§ What is needed: Reproduce the full listing below exactly. Do not include the pictures.
▶
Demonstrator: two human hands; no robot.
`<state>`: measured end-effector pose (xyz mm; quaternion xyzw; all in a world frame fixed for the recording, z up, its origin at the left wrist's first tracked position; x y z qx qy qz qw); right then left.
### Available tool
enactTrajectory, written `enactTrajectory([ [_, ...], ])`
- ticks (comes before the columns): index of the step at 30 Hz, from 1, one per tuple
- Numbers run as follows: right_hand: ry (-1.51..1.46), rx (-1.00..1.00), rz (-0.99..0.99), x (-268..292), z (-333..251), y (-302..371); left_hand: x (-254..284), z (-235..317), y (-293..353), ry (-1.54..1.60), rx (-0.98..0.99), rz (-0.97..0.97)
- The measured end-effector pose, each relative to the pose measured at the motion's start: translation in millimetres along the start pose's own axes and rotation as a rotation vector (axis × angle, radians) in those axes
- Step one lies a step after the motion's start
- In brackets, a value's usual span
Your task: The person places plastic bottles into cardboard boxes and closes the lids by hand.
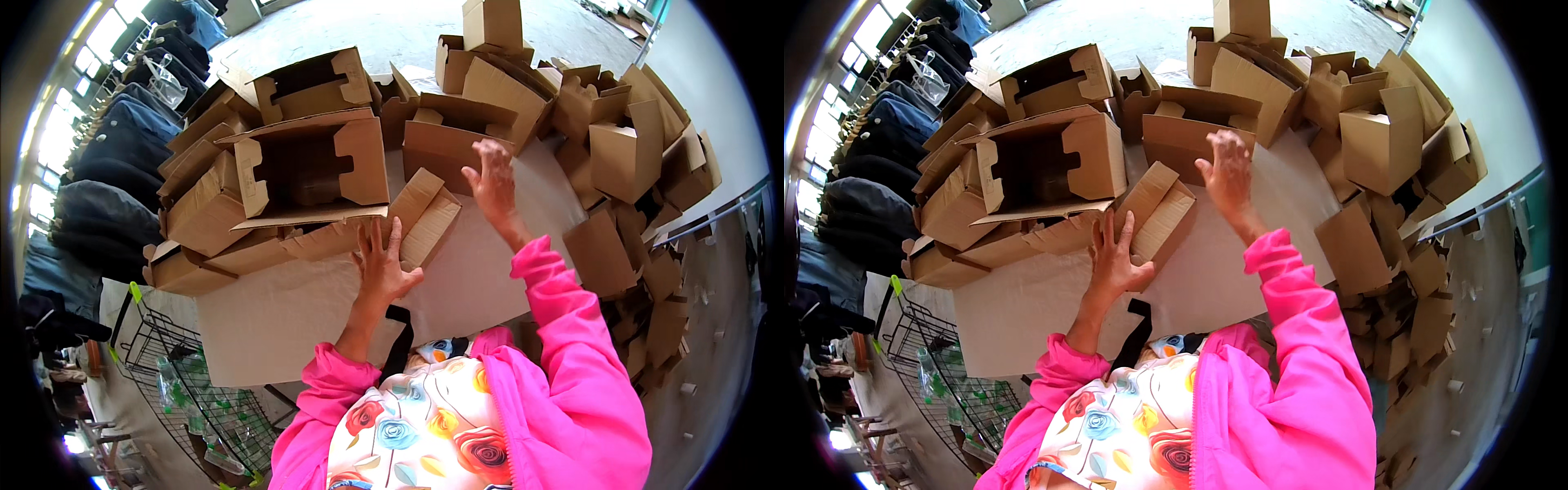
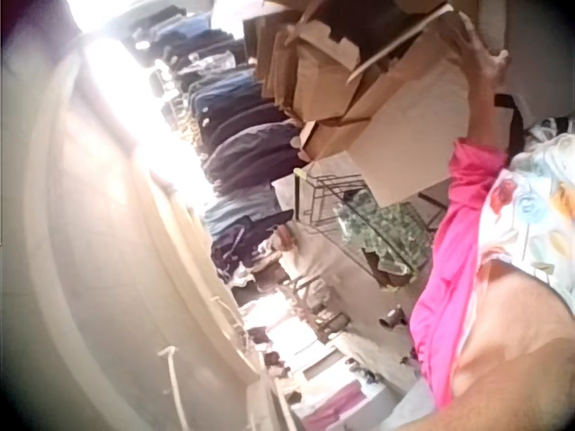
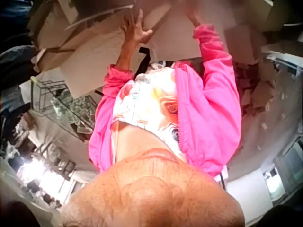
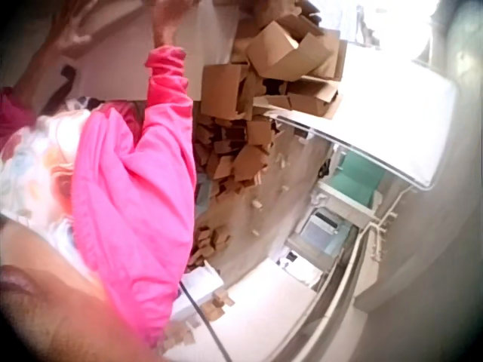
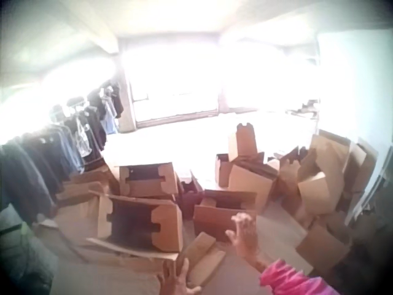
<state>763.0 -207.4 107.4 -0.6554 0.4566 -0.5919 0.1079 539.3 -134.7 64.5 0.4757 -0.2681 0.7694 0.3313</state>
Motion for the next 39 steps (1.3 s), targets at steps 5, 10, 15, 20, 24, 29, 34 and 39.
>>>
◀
§ Output for this exercise:
Demonstrator: two human hands; no robot.
`<state>`: measured end-effector pose (xyz mm; quaternion xyzw; all in a world frame fixed for the recording, z up, its origin at the left wrist's first tracked position; x y z qx qy qz qw); right then left.
### Available tool
enactTrajectory, written `enactTrajectory([ [_, ...], ])`
- ticks (comes before the columns): index of the step at 30 Hz, from 1, one per tuple
- Numbers run as follows: right_hand: ry (-1.51..1.46), rx (-1.00..1.00), rz (-0.99..0.99), x (-268..292), z (-333..251), y (-302..371); left_hand: x (-254..284), z (-235..317), y (-293..353), ry (-1.54..1.60), rx (-0.98..0.99), rz (-0.97..0.97)
- The measured end-effector pose, each relative to the pose measured at the motion's start: translation in millimetres along the start pose's own axes and rotation as a rotation vector (axis × angle, radians) in those axes
- Step one lies a step after the motion's start
- In brackets, a value's usual span
Your task: The person places plastic bottles into cardboard boxes and closes the lids by hand.
<state>763.0 -207.4 107.4 -0.6554 0.4566 -0.5919 0.1079 539.3 -134.7 64.5 0.4757 -0.2681 0.7694 0.3313</state>
Motion for the next 39 steps (1.3 s), targets at steps 5, 10, 15, 20, 24, 29, 34 and 39.
>>>

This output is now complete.